§ **TASK DIRECTIONS**:
Look through the records and copy each line that has "right" in it.

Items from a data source
======
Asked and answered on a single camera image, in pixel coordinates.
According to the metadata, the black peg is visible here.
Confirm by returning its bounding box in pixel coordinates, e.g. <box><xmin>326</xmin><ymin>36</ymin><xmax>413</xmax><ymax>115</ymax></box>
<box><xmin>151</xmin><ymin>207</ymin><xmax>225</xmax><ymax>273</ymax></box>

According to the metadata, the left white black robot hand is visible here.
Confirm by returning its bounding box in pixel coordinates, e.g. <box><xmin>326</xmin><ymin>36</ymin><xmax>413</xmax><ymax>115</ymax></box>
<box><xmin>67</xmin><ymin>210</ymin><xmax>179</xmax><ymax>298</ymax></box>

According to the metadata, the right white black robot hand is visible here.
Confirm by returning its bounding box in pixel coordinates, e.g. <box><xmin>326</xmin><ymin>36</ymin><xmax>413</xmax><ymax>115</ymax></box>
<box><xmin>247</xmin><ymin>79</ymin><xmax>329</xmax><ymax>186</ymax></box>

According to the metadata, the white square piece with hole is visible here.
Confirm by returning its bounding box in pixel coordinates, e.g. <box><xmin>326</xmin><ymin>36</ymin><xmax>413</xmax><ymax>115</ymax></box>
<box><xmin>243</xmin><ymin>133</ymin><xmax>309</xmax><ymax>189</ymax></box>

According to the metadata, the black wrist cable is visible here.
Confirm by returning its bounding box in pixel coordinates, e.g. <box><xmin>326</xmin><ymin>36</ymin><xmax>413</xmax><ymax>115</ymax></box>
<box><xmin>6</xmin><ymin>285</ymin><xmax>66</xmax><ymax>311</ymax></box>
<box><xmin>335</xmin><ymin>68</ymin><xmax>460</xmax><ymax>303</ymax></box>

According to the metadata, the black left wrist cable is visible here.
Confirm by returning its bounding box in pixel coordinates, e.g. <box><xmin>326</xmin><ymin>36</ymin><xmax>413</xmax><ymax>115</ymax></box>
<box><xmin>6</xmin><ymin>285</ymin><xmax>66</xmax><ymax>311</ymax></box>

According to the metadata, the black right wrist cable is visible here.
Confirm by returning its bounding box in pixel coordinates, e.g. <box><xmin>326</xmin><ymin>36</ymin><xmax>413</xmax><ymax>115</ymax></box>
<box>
======
§ **RESPONSE**:
According to the metadata, the right white black robot hand is visible here.
According to the metadata, the black right wrist cable is visible here.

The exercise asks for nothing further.